[Records from a data source]
┄┄┄┄┄┄┄┄┄┄┄┄┄┄┄┄┄┄┄┄

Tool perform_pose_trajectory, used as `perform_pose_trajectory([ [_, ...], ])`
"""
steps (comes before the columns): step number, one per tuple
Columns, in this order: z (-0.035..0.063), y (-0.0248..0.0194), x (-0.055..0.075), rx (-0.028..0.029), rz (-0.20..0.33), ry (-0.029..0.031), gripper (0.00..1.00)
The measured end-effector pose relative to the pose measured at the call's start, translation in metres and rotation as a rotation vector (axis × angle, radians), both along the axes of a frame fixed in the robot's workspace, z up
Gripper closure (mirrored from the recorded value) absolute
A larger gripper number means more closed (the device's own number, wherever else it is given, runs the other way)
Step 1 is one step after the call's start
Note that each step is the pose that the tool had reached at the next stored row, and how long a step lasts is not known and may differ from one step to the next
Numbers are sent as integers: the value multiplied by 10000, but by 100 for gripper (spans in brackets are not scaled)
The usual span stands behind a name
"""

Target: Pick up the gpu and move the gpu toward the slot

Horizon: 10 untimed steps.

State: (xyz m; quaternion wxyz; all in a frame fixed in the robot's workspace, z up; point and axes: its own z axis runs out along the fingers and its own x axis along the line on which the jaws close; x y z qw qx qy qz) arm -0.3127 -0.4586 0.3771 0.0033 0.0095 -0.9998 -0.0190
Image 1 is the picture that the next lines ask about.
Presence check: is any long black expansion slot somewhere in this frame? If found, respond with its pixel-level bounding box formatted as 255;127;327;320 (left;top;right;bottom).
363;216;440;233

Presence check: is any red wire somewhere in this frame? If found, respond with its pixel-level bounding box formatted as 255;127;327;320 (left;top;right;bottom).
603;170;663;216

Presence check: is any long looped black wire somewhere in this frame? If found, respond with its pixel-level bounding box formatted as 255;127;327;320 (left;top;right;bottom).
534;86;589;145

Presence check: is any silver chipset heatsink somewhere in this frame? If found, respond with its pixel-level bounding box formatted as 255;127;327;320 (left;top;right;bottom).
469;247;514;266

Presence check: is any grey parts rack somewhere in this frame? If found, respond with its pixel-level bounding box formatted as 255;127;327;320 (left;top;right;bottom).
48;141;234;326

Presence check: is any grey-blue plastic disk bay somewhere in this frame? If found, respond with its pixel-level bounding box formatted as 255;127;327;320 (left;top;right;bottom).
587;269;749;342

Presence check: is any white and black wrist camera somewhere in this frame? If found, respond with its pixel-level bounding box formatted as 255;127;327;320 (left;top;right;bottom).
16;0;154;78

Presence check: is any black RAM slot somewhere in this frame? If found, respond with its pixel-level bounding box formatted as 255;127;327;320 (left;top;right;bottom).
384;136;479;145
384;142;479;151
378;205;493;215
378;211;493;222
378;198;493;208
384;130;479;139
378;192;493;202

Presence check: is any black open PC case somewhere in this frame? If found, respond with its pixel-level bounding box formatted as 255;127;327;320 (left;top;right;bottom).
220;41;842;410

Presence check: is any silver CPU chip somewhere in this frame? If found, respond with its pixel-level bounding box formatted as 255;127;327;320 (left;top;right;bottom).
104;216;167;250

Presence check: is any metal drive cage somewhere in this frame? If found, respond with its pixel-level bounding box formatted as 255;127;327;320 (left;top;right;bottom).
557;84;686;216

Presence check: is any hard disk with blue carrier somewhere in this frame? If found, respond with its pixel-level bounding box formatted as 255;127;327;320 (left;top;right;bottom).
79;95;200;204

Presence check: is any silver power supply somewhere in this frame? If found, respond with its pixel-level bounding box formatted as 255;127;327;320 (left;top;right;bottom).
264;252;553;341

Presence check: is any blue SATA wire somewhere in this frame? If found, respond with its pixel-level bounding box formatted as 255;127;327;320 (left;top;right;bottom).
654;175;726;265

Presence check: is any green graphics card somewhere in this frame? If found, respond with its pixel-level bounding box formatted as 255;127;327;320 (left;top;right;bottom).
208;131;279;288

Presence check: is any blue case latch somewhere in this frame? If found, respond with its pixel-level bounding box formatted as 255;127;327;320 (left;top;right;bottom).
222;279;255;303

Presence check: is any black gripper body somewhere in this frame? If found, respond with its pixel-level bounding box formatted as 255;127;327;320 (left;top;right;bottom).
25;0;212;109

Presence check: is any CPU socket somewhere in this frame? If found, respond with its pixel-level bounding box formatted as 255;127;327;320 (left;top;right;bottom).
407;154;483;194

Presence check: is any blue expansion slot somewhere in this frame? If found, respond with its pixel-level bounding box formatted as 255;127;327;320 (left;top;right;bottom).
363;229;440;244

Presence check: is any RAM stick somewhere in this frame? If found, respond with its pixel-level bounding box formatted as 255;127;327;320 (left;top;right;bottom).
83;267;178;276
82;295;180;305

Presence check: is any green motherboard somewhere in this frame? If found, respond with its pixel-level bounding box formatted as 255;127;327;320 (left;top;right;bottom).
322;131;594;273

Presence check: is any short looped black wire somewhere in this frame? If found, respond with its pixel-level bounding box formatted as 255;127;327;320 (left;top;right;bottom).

┄┄┄┄┄┄┄┄┄┄┄┄┄┄┄┄┄┄┄┄

[Prompt] Retype every line of the data above exactly.

[Solution to this problem]
Tool perform_pose_trajectory, used as `perform_pose_trajectory([ [_, ...], ])`
"""
steps (comes before the columns): step number, one per tuple
Columns, in this order: z (-0.035..0.063), y (-0.0248..0.0194), x (-0.055..0.075), rx (-0.028..0.029), rz (-0.20..0.33), ry (-0.029..0.031), gripper (0.00..1.00)
The measured end-effector pose relative to the pose measured at the call's start, translation in metres and rotation as a rotation vector (axis × angle, radians), both along the axes of a frame fixed in the robot's workspace, z up
Gripper closure (mirrored from the recorded value) absolute
A larger gripper number means more closed (the device's own number, wherever else it is given, runs the other way)
Step 1 is one step after the call's start
Note that each step is the pose that the tool had reached at the next stored row, and how long a step lasts is not known and may differ from one step to the next
Numbers are sent as integers: the value multiplied by 10000, but by 100 for gripper (spans in brackets are not scaled)
The usual span stands behind a name
"""

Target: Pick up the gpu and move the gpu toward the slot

Horizon: 10 untimed steps.

State: (xyz m; quaternion wxyz; all in a frame fixed in the robot's workspace, z up; point and axes: its own z axis runs out along the fingers and its own x axis along the line on which the jaws close; x y z qw qx qy qz) arm -0.3127 -0.4586 0.3771 0.0033 0.0095 -0.9998 -0.0190
Image 1 is the picture that the next lines ask about.
Presence check: is any long black expansion slot somewhere in this frame? If found, respond with its pixel-level bounding box formatted as 255;127;327;320 (left;top;right;bottom).
363;216;440;233

Presence check: is any red wire somewhere in this frame? If found, respond with its pixel-level bounding box formatted as 255;127;327;320 (left;top;right;bottom).
603;170;663;216

Presence check: is any long looped black wire somewhere in this frame? If found, respond with its pixel-level bounding box formatted as 255;127;327;320 (left;top;right;bottom).
534;86;589;145

Presence check: is any silver chipset heatsink somewhere in this frame? If found, respond with its pixel-level bounding box formatted as 255;127;327;320 (left;top;right;bottom).
469;247;514;266

Presence check: is any grey parts rack somewhere in this frame? If found, respond with its pixel-level bounding box formatted as 255;127;327;320 (left;top;right;bottom).
48;141;234;326

Presence check: is any grey-blue plastic disk bay somewhere in this frame? If found, respond with its pixel-level bounding box formatted as 255;127;327;320 (left;top;right;bottom).
587;269;749;342

Presence check: is any white and black wrist camera somewhere in this frame? If found, respond with its pixel-level bounding box formatted as 255;127;327;320 (left;top;right;bottom).
16;0;154;78

Presence check: is any black RAM slot somewhere in this frame? If found, respond with its pixel-level bounding box formatted as 255;127;327;320 (left;top;right;bottom).
384;136;479;145
384;142;479;151
378;205;493;215
378;211;493;222
378;198;493;208
384;130;479;139
378;192;493;202

Presence check: is any black open PC case somewhere in this frame? If found, respond with its pixel-level bounding box formatted as 255;127;327;320 (left;top;right;bottom).
220;41;842;410

Presence check: is any silver CPU chip somewhere in this frame? If found, respond with its pixel-level bounding box formatted as 255;127;327;320 (left;top;right;bottom).
104;216;167;250

Presence check: is any metal drive cage somewhere in this frame? If found, respond with its pixel-level bounding box formatted as 255;127;327;320 (left;top;right;bottom).
557;84;686;216

Presence check: is any hard disk with blue carrier somewhere in this frame? If found, respond with its pixel-level bounding box formatted as 255;127;327;320 (left;top;right;bottom).
79;95;200;204

Presence check: is any silver power supply somewhere in this frame? If found, respond with its pixel-level bounding box formatted as 255;127;327;320 (left;top;right;bottom).
264;252;553;341

Presence check: is any blue SATA wire somewhere in this frame? If found, respond with its pixel-level bounding box formatted as 255;127;327;320 (left;top;right;bottom).
654;175;726;265

Presence check: is any green graphics card somewhere in this frame? If found, respond with its pixel-level bounding box formatted as 255;127;327;320 (left;top;right;bottom).
208;131;279;288

Presence check: is any blue case latch somewhere in this frame? If found, respond with its pixel-level bounding box formatted as 255;127;327;320 (left;top;right;bottom).
222;279;255;303

Presence check: is any black gripper body somewhere in this frame? If found, respond with its pixel-level bounding box formatted as 255;127;327;320 (left;top;right;bottom).
25;0;212;109

Presence check: is any CPU socket somewhere in this frame? If found, respond with its pixel-level bounding box formatted as 255;127;327;320 (left;top;right;bottom).
407;154;483;194

Presence check: is any blue expansion slot somewhere in this frame? If found, respond with its pixel-level bounding box formatted as 255;127;327;320 (left;top;right;bottom).
363;229;440;244

Presence check: is any RAM stick somewhere in this frame? If found, respond with its pixel-level bounding box formatted as 255;127;327;320 (left;top;right;bottom).
83;267;178;276
82;295;180;305

Presence check: is any green motherboard somewhere in this frame? If found, respond with its pixel-level bounding box formatted as 255;127;327;320 (left;top;right;bottom).
322;131;594;273

Presence check: is any short looped black wire somewhere in this frame? If found, respond with its pixel-level bounding box formatted as 255;127;327;320 (left;top;right;bottom).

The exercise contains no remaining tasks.